■ **About this exercise**
Looking at the listing, state how many of its lines contain the string "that". Write only the number.

■ **Information supplied**
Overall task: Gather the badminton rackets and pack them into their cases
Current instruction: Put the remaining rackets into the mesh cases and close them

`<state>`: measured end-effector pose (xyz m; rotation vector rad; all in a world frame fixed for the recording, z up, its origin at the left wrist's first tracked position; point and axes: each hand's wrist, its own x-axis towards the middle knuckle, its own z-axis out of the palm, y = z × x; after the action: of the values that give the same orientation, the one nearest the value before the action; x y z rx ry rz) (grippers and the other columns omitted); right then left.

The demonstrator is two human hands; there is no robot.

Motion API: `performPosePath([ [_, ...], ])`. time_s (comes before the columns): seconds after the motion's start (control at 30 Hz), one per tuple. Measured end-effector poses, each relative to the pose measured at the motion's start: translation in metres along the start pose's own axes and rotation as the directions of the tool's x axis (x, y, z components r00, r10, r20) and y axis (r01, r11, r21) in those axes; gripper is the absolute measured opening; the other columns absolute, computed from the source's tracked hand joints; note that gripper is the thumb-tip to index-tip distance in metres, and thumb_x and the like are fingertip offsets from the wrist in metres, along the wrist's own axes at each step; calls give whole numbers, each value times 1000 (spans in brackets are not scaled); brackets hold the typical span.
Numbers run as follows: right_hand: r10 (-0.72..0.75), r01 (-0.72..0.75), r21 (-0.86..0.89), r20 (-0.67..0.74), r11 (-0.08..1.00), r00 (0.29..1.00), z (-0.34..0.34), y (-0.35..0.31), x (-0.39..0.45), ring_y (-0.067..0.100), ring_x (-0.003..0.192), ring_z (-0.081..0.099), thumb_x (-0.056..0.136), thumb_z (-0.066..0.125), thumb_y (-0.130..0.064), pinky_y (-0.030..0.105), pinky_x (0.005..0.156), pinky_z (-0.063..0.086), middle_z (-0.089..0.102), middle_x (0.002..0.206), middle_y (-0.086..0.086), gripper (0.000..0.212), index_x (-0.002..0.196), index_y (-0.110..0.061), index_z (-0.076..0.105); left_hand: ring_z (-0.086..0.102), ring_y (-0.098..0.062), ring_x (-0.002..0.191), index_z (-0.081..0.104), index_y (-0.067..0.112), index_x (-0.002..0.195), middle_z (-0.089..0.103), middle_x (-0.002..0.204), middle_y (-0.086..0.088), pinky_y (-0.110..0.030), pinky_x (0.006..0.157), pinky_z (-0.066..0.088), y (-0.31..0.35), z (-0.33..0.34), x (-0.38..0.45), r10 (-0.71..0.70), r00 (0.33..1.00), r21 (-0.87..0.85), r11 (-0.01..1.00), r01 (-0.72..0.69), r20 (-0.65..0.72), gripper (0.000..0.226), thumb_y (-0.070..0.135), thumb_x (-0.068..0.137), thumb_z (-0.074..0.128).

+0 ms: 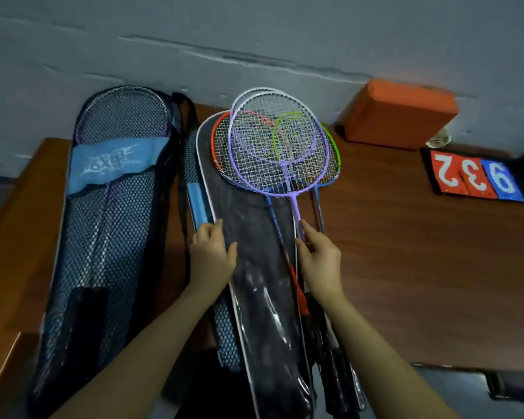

■ **Solution for this task**
2